The National Portrait Gallery will hang the winner on its walls this winter

Oscar Snub Collage
National Portrait Gallery

Last year, the National Portrait Gallery unveiled a special wall in our galleries, called “Recognize,” as a place to highlight one important person in our collection as chosen by the Portrait Gallery’s friends and fans. This is a chance for the public to help us decide what will go on display, from a group of three portraits currently in storage. The candidate with the most votes will be featured on the “Recognize” wall, near the north entrance to our museum. In the previous iteration, voters selected a photograph of baseball legend Roberto Clemente by artist Charles “Teenie” Harris.

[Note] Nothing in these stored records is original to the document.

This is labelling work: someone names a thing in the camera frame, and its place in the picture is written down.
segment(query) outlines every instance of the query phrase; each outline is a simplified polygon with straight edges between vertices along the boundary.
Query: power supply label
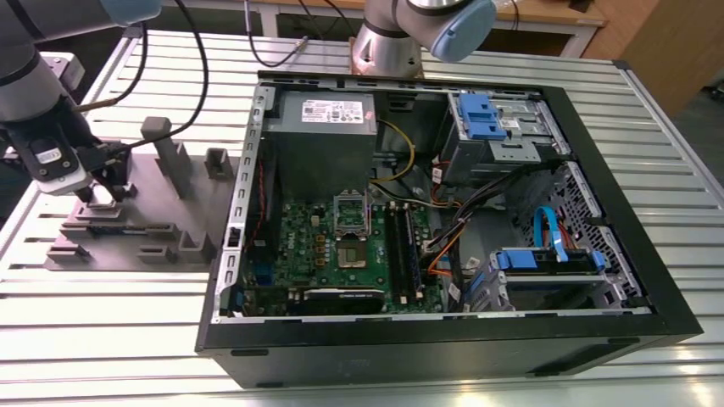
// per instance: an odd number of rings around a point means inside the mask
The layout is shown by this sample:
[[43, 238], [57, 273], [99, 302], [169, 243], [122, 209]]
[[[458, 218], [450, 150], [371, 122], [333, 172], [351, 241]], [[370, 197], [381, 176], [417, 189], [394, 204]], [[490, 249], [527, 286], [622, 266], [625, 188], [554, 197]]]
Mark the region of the power supply label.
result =
[[303, 105], [303, 122], [362, 124], [363, 102], [307, 100]]

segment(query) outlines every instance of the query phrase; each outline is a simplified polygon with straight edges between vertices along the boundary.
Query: ram slot
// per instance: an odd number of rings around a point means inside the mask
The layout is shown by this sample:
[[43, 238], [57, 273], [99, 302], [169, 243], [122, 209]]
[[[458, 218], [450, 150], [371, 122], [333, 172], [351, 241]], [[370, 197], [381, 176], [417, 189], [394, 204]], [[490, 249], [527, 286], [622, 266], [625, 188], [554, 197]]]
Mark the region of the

With Oscar season upon us, we thought it would be entertaining to learn about some of the actors who were “robbed” of an Oscar. These three fan favorites did not receive a nomination during their illustrative careers. So turn back the clock and vote for the actor you think deserves to be recognized. You can vote once a day until the competition closes on December 18, 2015, at 6 p.m. ET.

You may view the winning portrait on the National Portrait Gallery’s first floor from January 22 to March 6, 2016.

Rita Hayworth (1918-1987)

(Unidentified artist Halftone poster, c. 1945 National Portrait Gallery, Smithsonian Institution S/NPG.89.22)

Born Margarita Carmen Cansino, Rita Hayworth began her career performing with her father as “The Dancing Cansinos.” By the early 1940s, however, she had emerged as a Hollywood star in such films as The Strawberry Blonde, Blood and Sand, and You’ll Never Get Rich. With Cover Girl, a 1944 Technicolor musical that co-starred Gene Kelly, Hayworth became a top box-office star.

Gilda (1946) was the film that solidified Hayworth’s career and required serious acting chops for the eponymous role of the explosive, sexual Gilda. 

Marilyn Monroe (1926–1962)

(Philippe Halsman (1906–1979) Gelatin silver print, 1952 National Portrait Gallery, Smithsonian Institution © Philippe Halsman Archive NPG.98.45)

In 1959, Jack Lemmon was nominated for Some Like It Hot; however, his co-star, Marilyn Monroe, was not nominated for her signature role as Sugar Kane Kowalczyk. In fact, Monroe went her entire career without an Oscar nomination. Although Monroe’s life is a familiar one, it is worth noting that she made twenty-nine films over her fifteen-year acting career. Philippe Halsman took this photograph of Monroe in 1952 for Life magazine. Halsman later said, “she smiled, flirted, giggled and wriggled with delight. During the hour I kept her cornered she enjoyed herself royally, and I . . . took between 40 and 50 pictures.”

Mae West (1893–1980)

(C. Kenneth Lobben (1905–1961) Gelatin silver print, 1935 National Portrait Gallery, Smithsonian Institution; gift of Keith de Lellis S/NPG.95.119)

Beginning her career in vaudeville, Mae West advanced to Broadway, where her greatest success was as the lead in Diamond Lil, a play of her own creation. In 1931 she went to Hollywood, and two years later her films I’m No Angel and She Done Him Wrong were setting box-office records. She co-starred with Cary Grant in both pictures, and although She Done Him Wrong earned an Oscar nomination for Best Picture, West herself was not nominated. By 1935 she numbered among Hollywood’s highest-paid stars.

Today, she is still remembered for such suggestively delivered lines as “When I’m good, I’m very good, but when I’m bad, I’m better.”